(What the task asks)
Using the records below, copy exactly the part that opens with the line holding "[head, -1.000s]" and closes with the line holding "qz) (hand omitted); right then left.", minus the pictures.

Segment Open

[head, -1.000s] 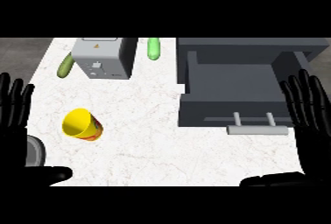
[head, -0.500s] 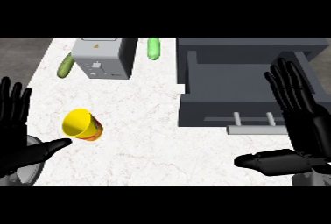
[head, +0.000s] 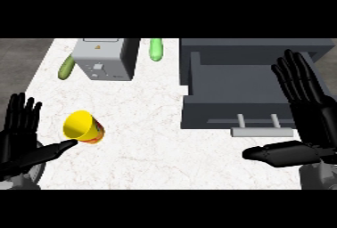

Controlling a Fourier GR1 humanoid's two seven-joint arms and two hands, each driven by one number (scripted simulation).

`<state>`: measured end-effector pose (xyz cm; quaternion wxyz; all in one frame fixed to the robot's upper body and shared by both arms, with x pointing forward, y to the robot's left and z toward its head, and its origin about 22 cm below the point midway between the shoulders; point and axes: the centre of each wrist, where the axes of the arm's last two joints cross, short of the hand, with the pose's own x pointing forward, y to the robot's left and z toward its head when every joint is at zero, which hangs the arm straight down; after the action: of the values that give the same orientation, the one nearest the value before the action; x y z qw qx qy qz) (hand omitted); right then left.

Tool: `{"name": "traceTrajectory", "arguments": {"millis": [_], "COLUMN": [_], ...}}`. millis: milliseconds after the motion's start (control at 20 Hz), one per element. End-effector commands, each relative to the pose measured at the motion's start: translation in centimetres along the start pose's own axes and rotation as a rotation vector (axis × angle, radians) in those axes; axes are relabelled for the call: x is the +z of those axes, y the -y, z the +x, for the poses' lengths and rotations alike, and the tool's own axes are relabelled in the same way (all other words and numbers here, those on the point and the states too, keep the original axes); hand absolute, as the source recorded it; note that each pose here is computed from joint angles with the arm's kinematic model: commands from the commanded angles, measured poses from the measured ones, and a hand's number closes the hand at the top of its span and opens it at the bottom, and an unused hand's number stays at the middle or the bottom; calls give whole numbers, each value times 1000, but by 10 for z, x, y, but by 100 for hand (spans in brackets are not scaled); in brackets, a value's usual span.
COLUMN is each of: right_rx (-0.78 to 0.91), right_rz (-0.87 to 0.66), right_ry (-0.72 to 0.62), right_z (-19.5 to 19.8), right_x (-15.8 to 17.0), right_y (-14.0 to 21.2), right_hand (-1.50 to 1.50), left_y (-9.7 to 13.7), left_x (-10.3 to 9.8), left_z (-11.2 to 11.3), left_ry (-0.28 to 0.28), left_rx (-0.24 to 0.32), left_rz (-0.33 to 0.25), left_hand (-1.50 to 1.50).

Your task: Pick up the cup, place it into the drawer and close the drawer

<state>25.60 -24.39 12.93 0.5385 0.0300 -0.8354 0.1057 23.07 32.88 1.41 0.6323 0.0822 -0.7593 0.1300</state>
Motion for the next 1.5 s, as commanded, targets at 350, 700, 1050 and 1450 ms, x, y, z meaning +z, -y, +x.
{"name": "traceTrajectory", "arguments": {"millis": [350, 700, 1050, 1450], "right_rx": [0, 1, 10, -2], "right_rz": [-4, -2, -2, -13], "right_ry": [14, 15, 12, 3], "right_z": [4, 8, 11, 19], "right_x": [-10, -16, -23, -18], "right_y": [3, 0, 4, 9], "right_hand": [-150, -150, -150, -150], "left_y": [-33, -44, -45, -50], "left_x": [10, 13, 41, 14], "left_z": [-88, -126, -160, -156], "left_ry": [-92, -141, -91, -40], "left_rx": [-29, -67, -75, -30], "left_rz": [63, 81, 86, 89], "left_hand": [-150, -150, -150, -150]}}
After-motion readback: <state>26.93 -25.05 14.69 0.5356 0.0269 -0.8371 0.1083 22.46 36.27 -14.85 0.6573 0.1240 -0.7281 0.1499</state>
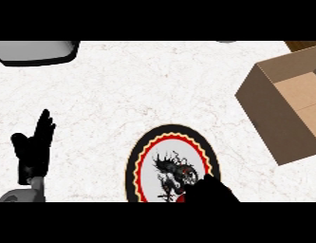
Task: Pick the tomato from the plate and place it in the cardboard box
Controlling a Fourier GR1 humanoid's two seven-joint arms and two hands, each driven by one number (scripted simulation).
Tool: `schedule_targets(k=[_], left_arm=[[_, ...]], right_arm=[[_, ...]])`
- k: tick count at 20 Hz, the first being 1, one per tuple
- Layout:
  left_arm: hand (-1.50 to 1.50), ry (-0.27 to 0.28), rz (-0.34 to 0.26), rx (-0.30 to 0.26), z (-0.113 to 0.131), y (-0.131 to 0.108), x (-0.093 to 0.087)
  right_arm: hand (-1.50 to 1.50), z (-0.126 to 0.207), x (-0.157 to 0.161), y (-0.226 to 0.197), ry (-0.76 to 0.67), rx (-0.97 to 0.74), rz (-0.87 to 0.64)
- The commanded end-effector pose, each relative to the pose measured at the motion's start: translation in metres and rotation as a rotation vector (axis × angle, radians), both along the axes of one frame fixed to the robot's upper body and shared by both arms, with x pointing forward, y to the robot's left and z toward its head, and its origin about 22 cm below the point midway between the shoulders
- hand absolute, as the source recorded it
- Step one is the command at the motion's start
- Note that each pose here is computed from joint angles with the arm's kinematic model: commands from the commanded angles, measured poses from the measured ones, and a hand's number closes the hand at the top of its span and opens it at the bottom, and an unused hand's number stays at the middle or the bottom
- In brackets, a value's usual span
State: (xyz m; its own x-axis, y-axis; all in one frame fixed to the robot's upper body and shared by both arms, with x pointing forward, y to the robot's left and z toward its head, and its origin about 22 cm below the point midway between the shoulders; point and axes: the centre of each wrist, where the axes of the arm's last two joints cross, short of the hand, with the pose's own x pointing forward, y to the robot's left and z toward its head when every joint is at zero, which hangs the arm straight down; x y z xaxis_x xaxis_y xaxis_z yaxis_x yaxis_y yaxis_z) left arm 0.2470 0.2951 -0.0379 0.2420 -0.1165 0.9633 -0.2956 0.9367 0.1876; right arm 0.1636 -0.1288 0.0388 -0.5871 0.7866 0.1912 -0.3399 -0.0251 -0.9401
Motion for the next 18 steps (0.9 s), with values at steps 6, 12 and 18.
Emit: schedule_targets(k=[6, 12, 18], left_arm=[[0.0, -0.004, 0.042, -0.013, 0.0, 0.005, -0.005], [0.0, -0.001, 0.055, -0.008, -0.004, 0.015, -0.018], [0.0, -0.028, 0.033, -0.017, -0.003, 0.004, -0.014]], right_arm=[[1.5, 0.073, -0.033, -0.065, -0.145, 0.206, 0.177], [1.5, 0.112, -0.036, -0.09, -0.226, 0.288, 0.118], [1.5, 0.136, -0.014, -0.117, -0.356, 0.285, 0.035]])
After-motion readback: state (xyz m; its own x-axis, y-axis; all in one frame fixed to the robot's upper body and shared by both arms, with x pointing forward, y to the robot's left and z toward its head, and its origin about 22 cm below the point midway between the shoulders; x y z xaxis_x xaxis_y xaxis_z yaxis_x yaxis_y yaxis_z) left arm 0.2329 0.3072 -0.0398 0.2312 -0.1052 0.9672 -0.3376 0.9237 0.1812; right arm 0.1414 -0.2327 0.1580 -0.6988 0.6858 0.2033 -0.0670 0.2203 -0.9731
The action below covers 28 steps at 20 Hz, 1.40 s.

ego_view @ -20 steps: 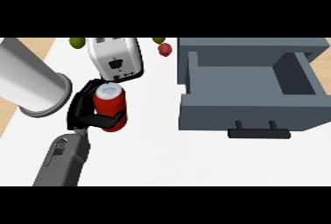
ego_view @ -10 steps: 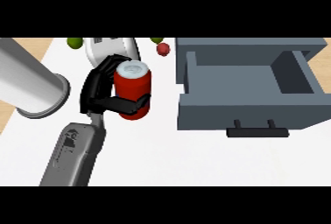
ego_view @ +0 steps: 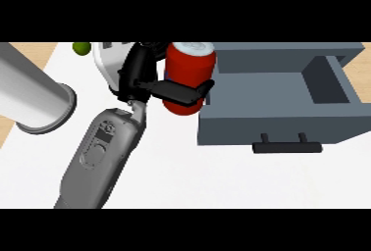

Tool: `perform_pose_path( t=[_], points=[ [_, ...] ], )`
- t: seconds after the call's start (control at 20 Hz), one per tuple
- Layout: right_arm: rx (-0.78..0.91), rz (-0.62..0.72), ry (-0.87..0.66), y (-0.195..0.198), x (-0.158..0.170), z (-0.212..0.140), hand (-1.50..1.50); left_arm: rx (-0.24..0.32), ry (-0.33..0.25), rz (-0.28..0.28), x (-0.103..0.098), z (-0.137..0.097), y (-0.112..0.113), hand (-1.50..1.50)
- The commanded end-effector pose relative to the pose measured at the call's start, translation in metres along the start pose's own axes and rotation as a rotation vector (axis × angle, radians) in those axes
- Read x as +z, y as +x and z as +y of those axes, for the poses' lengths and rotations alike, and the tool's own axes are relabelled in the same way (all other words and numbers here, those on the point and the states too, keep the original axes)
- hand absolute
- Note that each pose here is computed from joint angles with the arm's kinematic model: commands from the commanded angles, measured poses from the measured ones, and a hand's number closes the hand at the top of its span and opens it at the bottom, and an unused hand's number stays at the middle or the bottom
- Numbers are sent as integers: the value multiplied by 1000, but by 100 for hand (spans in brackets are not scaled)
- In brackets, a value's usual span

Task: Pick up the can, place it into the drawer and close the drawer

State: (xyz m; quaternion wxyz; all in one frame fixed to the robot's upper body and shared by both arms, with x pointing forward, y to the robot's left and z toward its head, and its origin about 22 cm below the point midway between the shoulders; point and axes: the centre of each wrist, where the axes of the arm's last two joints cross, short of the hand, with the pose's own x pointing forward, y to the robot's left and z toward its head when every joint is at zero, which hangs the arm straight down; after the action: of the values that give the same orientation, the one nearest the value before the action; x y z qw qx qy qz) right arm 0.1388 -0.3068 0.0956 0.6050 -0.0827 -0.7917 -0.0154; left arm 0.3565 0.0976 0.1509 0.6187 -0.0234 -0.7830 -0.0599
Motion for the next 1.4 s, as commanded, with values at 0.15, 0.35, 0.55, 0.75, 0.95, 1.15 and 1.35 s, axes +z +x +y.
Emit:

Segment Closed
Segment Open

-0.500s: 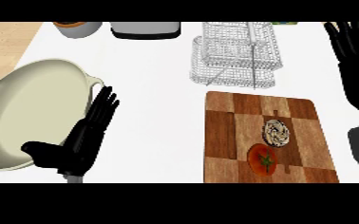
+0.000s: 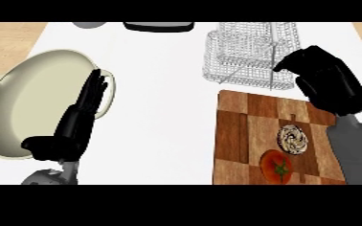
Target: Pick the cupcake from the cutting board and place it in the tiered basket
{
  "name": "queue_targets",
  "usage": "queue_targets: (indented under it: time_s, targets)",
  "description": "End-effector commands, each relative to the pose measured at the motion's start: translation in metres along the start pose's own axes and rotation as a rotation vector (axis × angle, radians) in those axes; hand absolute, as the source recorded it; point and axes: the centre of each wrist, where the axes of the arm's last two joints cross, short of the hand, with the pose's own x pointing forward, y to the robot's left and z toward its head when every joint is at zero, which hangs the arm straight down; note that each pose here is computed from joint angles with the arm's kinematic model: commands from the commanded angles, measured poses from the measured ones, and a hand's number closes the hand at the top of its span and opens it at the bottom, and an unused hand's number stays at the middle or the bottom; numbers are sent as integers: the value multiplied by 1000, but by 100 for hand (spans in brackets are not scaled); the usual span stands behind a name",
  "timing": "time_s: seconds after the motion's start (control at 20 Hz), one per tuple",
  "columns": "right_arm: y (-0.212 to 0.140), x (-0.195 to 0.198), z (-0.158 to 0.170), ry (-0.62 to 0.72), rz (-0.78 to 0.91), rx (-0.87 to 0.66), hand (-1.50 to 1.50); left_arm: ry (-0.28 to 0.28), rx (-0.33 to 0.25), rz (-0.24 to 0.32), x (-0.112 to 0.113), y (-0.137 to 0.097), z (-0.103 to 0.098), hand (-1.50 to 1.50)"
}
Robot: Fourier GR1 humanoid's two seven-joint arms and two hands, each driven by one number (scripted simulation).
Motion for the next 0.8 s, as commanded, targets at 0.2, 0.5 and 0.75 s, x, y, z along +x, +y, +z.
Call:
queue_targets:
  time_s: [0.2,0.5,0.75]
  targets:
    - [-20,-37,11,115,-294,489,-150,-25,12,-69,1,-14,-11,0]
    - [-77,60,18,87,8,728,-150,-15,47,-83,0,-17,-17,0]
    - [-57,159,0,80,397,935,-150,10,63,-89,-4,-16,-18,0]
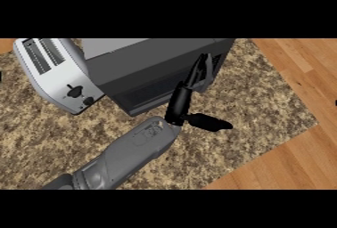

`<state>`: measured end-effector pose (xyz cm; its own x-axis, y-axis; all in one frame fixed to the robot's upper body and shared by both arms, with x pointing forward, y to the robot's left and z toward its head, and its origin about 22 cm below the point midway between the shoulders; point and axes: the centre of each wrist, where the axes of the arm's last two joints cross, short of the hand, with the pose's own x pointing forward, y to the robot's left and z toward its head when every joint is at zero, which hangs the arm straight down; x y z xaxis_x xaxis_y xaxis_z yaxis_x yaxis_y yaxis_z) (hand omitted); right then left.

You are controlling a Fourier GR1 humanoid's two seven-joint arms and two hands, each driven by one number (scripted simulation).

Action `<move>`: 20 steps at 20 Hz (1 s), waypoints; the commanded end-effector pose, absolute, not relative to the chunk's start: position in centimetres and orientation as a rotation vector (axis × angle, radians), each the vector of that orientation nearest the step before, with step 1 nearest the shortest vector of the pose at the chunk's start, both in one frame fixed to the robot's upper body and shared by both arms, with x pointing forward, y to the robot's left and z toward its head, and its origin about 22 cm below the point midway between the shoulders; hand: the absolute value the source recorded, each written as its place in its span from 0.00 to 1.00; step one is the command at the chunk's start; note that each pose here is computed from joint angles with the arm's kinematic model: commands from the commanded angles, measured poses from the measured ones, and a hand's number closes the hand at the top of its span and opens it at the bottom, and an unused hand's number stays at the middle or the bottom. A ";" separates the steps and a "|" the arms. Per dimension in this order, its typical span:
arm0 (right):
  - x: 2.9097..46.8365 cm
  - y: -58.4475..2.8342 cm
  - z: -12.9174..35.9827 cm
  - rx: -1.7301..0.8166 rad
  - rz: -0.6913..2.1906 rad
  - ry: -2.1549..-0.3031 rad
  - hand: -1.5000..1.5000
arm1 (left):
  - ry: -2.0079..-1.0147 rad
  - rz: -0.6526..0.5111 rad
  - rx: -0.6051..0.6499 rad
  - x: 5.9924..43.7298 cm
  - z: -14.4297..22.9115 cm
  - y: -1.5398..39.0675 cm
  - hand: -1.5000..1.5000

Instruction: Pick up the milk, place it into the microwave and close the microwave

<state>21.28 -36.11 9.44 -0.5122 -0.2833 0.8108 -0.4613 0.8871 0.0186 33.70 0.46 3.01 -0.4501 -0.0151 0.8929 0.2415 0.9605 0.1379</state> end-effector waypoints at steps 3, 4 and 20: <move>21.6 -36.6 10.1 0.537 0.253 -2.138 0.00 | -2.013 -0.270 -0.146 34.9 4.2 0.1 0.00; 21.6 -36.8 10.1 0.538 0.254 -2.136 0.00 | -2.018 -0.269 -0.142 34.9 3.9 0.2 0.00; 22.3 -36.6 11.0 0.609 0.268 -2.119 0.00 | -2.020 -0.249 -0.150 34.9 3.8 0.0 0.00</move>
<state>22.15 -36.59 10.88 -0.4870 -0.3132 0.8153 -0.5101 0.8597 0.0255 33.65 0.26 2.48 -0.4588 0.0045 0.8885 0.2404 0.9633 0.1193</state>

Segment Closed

(Answer below)
[head, -1.000s] 
[head, -0.500s] 
[head, +0.000s] 

Controlling a Fourier GR1 humanoid's two seven-joint arms and two hands, each driven by one number (scripted simulation).

`<state>`: measured end-effector pose (xyz cm; quaternion wxyz; all in one frame fixed to the robot's upper body and shared by both arms, with x pointing forward, y to the robot's left and z toward its head, and its origin about 22 cm below the point midway between the shoulders; point and axes: the centre of each wrist, where the axes of the arm's last two joints cross, short of the hand, with the pose's own x pointing forward, y to the robot's left and z toward its head when every joint is at zero, which hangs the arm straight down; after the action: of the values that give the same orientation, the one nearest the value before the action; x y z qw qx qy qz) (hand omitted); right then left.

The exercise requires no additional answer.